Telegraf: Feature Request - telegraf "Windows Services" plugin

Created on 25 Apr 2017  路  31Comments  路  Source: influxdata/telegraf

Proposal:

telegraf plugin to dynamically traverse windows services listing the host along with service name, display name, startup mode, current state

Current behavior:

none - new plugin

Desired behavior:

as per Proposal

Use case: [Why is this important (helps with prioritizing requests)]

As a target solution list and monitoring the state of windows services is a key feature of any Windows server estate and a widely used feature in monitoring products.

Support ideally for Windows 2008 R2 (all editions) and onwards (if this makes a difference to implementation).

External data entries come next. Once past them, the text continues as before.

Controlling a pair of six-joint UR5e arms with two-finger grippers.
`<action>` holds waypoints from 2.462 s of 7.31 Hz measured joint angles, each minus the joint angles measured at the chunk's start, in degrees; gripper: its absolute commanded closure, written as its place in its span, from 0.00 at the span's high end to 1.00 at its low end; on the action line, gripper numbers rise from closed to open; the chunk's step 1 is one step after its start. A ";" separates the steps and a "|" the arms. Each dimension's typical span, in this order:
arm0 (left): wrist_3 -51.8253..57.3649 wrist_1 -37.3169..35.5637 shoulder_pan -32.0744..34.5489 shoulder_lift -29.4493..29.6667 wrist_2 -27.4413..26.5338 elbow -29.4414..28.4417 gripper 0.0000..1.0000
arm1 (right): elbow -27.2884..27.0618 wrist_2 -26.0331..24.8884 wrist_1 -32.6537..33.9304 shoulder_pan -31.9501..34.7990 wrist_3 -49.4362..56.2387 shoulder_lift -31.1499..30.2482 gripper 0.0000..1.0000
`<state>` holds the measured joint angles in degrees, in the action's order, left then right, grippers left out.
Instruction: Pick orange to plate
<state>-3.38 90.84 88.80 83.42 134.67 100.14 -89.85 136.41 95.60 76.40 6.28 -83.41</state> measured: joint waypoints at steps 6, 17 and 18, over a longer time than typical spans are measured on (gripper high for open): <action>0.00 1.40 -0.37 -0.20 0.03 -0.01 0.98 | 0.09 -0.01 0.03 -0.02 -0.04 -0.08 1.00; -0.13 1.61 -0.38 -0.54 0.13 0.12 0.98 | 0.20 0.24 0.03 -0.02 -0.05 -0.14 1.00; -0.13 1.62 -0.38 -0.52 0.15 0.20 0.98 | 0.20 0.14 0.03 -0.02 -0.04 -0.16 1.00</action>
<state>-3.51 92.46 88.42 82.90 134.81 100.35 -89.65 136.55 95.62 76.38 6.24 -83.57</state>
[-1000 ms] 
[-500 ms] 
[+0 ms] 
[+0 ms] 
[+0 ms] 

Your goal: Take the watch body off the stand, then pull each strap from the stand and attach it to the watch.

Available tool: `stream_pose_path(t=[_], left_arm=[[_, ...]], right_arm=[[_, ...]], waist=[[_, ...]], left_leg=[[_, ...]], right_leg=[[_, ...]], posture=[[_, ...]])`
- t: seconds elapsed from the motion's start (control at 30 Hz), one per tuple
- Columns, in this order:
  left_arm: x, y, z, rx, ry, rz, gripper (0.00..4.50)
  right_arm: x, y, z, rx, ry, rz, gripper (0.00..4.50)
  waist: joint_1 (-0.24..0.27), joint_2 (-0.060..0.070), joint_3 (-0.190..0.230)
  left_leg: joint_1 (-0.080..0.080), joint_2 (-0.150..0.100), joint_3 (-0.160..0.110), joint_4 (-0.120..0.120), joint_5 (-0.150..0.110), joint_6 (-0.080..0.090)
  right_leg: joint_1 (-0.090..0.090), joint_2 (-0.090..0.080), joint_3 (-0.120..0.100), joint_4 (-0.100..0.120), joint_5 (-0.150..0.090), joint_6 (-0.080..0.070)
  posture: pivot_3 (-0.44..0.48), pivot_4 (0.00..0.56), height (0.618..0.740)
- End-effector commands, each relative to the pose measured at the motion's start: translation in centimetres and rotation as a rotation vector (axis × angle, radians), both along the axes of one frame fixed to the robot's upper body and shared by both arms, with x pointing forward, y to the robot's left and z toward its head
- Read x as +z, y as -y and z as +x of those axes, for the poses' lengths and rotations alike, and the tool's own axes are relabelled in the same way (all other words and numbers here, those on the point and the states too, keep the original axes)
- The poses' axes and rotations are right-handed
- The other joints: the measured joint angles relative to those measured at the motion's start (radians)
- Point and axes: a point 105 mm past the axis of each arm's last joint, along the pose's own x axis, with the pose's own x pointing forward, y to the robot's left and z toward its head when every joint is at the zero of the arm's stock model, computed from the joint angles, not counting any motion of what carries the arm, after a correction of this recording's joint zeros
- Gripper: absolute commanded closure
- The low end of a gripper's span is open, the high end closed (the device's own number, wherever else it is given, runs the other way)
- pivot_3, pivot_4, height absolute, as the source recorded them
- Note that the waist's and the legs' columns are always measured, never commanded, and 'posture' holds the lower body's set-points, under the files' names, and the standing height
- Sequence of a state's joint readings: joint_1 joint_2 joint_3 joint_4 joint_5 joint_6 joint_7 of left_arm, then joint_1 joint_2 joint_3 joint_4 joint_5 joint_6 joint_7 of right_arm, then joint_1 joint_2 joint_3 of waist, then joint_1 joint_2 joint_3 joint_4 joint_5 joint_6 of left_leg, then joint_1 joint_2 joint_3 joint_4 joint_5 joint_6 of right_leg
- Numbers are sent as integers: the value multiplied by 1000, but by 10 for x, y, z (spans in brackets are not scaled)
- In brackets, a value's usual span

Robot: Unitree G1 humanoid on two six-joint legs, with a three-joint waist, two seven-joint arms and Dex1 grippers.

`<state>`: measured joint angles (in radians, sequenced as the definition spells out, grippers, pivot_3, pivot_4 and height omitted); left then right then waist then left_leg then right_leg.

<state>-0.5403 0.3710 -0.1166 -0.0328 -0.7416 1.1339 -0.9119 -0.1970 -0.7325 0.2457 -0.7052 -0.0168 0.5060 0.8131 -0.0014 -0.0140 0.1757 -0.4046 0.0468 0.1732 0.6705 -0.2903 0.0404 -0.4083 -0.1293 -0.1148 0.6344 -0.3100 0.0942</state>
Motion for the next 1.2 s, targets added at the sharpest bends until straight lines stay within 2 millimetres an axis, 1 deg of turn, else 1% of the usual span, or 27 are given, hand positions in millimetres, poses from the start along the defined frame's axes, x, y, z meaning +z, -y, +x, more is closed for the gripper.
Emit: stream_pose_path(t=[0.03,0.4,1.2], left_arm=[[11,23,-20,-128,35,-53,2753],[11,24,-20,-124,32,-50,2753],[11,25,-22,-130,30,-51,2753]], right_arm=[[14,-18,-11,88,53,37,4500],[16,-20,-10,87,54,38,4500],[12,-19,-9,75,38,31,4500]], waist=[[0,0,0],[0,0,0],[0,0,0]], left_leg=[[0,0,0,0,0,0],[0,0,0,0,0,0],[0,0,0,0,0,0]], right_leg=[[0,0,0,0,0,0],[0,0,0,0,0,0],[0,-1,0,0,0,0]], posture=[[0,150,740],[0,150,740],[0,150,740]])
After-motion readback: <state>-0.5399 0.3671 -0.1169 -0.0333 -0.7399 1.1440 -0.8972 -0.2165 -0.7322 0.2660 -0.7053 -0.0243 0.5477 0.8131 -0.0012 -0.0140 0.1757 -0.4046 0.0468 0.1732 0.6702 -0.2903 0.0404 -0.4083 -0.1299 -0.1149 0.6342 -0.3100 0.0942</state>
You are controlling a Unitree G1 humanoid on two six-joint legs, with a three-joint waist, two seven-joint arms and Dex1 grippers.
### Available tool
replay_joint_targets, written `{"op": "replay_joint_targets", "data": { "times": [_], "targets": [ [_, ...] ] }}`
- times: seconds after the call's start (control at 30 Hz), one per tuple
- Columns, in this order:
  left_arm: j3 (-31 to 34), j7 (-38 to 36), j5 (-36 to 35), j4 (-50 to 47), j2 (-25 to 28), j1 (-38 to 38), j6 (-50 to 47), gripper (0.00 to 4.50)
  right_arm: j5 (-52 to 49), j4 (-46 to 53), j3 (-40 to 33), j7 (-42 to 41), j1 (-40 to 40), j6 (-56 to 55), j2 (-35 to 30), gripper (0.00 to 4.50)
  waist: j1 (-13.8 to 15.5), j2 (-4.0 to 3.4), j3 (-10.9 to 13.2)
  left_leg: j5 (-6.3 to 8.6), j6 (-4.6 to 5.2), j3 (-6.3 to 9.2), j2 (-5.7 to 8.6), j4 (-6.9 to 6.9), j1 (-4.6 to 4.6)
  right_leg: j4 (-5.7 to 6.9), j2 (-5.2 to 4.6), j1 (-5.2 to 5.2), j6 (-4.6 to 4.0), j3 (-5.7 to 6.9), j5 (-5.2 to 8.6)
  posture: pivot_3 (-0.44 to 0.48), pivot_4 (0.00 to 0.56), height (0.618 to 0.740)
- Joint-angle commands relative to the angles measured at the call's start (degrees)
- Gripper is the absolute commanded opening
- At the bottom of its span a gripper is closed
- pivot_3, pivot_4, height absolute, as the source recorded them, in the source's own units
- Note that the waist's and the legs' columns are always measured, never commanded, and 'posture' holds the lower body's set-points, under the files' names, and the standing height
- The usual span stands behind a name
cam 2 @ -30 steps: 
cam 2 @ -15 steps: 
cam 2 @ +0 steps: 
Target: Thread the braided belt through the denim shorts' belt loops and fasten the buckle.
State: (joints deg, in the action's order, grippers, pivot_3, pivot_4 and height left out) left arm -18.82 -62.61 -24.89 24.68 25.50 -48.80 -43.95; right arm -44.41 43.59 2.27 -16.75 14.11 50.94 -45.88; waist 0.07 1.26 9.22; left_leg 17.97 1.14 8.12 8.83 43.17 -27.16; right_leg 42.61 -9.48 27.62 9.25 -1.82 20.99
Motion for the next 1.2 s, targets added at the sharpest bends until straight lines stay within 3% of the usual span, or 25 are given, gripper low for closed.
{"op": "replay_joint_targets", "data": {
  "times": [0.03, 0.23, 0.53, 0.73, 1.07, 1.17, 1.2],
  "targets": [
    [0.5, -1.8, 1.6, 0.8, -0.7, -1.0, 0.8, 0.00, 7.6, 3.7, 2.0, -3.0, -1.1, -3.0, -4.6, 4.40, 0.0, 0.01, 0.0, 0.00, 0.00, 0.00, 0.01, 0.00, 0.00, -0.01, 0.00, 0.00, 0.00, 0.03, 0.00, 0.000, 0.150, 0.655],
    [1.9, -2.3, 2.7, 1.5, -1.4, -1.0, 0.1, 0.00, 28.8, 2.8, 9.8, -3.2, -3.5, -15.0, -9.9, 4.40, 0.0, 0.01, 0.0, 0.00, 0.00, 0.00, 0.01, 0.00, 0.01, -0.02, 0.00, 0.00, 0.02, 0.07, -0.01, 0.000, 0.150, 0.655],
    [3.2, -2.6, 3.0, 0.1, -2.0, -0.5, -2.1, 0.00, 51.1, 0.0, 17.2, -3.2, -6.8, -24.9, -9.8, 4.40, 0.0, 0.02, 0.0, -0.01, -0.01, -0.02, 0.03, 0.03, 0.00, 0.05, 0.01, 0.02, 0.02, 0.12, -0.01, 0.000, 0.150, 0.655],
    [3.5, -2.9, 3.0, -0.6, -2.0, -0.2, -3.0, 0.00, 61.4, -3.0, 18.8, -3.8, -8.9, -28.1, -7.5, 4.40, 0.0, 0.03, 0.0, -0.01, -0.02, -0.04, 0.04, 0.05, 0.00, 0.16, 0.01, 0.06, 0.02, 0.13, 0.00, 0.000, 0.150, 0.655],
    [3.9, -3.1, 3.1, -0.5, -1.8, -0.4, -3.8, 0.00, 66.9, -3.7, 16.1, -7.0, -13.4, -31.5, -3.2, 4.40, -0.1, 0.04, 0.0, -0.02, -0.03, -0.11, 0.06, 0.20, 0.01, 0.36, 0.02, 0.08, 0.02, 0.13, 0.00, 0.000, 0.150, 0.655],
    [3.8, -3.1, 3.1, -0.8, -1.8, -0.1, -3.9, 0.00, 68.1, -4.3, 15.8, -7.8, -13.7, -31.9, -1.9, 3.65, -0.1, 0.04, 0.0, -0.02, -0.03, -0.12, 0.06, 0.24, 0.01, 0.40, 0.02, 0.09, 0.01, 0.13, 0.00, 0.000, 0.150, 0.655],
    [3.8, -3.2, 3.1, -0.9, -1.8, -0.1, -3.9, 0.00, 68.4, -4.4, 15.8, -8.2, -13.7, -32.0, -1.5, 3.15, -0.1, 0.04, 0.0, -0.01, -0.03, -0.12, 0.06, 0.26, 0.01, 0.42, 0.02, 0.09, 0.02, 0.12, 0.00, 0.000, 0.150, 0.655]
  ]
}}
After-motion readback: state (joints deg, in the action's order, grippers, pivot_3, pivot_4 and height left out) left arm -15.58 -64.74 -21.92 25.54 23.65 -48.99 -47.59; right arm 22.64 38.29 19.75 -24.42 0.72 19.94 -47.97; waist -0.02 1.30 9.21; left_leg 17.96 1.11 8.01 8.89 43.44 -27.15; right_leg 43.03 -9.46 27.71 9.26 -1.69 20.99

feature request help wanted platforwindows

Most helpful comment

Hi,
I've started to work on this plugin.

@danielnelson, I will later reach you out with a plugin design proposal and a few questions.

Regards,
Vlasta

All 31 comments

absolute agree, windows service monitoring is key feature and must have for MS monitoring

What is it that you'd want to collect about a service with Telegraf? The only thing you can't already find out about a service is the actual state of it (ie is it running, stopped etc), which is reasonably trivial to grab with a piece of PowerShell, and run via the exec plugin.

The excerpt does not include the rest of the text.